Exercise objective: Using the data beneath, show every line that includes the word "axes".

Given material:
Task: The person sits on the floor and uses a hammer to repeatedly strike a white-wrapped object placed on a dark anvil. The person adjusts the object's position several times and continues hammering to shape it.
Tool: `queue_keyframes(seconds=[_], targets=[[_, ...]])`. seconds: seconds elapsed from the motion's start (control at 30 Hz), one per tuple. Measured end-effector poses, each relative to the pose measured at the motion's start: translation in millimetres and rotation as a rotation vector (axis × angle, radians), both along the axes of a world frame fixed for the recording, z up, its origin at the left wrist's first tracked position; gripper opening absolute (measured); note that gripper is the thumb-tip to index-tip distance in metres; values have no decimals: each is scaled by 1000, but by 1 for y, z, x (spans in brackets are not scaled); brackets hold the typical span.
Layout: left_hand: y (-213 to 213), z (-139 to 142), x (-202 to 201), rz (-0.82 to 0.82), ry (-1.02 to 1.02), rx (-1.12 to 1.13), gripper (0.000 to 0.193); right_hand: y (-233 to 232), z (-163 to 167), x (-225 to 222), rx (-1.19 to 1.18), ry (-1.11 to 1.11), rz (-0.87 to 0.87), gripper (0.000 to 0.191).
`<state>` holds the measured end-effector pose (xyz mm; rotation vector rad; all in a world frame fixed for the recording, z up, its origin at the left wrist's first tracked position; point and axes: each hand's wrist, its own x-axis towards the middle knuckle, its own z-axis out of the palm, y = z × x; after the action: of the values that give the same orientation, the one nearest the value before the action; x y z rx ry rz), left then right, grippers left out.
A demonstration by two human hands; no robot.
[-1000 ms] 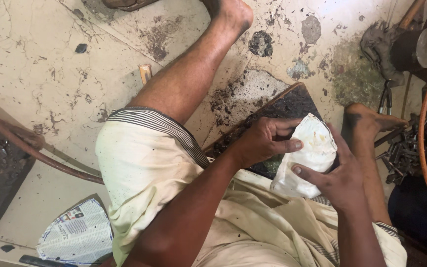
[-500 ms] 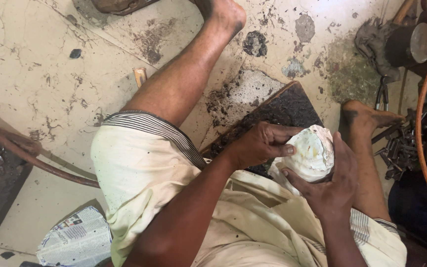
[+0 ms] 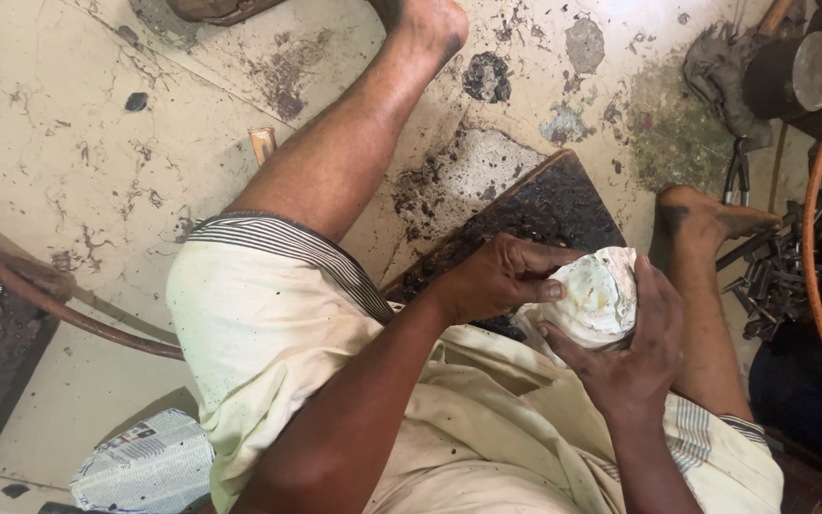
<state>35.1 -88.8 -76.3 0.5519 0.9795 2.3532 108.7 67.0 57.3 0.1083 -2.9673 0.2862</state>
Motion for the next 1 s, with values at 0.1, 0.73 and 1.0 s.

Answer for this exercise:
Tool: `queue_keyframes(seconds=[_], targets=[[_, ...]])`. seconds: seconds elapsed from the motion's start (control at 30 Hz), one per tuple. Measured end-effector poses, each relative to the pose measured at the motion's start: translation in millimetres and rotation as a rotation vector (axis × angle, radians), both along the axes of a world frame fixed for the recording, z up, its origin at the left wrist's first tracked position; gripper opening absolute (measured); note that gripper is the thumb-tip to index-tip distance in metres; values have no decimals: each is scaled by 1000, but by 1 for y, z, x (spans in brackets are not scaled); brackets hold the typical span.
`<state>` holds the measured end-effector pose (xyz mm; rotation vector rad; all in a world frame fixed for the recording, z up, its origin at the left wrist's first tracked position; point and axes: each hand's wrist, its own x-axis towards the middle knuckle, its own z-axis out of the palm, y = z × x; after the action: of the values that give the same orientation, the one nearest the value before the action; x y z rx ry rz), left then right, grippers left out.

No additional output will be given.